A Biomechanical Study Area of Cannulated Screw Fixation for Femoral Neck Fracture in Cadaveric

Main Article Content

Yuttapong Wajeesing, MD.

Abstract

 


Objective : To study the area of cannulated screw in femoral neck whether it will cause the biomechanical effect to femoral neck in terms of strength and stability or not and to consider the procedure to position the screws with multiple screw fixation method to gain appropriate placement and stable strength according to principle of biomechanics.


Material and methods : 24 cadaveric femurs were brought to do an osteotomy at the center of the femoral neck with 60 degree to the horizontal (Pauwel II) by using Image J photo analyzing program to calculate the cross-sectional area of femoral neck and defined screw placement in the form of an inverted triangle in three different positions by dividing the screw area of femoral neck in 3 different areas which were the area A, B and C. Reduction and fixation done with Cannulated screw No. 6.0. The femur was tested with mechanical test (Instron series IX) to analyze Axial stiffness, Axial load to failure, Axial Failure Displacement and Axial failure energy. This data was collected and interpreted.                                                                                                      
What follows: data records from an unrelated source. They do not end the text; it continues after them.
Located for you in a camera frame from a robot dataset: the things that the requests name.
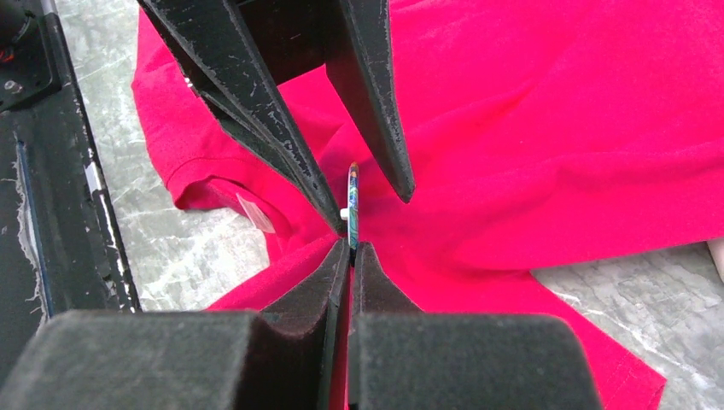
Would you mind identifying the white garment neck label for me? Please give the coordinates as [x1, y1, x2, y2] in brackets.
[236, 194, 276, 234]

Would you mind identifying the red t-shirt garment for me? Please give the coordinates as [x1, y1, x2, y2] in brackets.
[131, 0, 724, 410]

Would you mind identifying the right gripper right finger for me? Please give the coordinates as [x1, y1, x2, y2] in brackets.
[347, 243, 602, 409]

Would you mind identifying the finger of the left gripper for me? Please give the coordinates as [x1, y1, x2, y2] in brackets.
[140, 1, 347, 233]
[324, 1, 415, 203]

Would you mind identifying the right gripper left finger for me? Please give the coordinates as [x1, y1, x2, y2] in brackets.
[1, 240, 351, 409]

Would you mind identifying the right white jointed PVC pole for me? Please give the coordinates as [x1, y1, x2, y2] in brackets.
[707, 237, 724, 281]

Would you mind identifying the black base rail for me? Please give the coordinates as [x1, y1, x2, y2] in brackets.
[1, 1, 140, 377]
Results : Femoral neck fracture fixation by using a multiple screw fixation method with cannulated screw, was divided screw area in femoral neck into 3 areas which are area A (4.19 cm.2), area B (2.64 cm.2) and area C (1.35 cm.2). It found that area A which was the most covered areas in femur had a better biomechanical effect than area B and C which were less covered area in femur, respectively. Biomechanical effect in area B was better than area C in Axial stiffness, Axial load to failure, Axial failure displacement and Axial failure energy and there was a statistically significant difference.                                                                                


Conclusion : The result of femoral neck fracture fixation by using a multiple screw fixation method with a cannulated screw which its placement was in the form of an inverted triangle showed that the more screw placement covers the femoral neck area the more it causes a biomechanical effect and the most stability after the operation.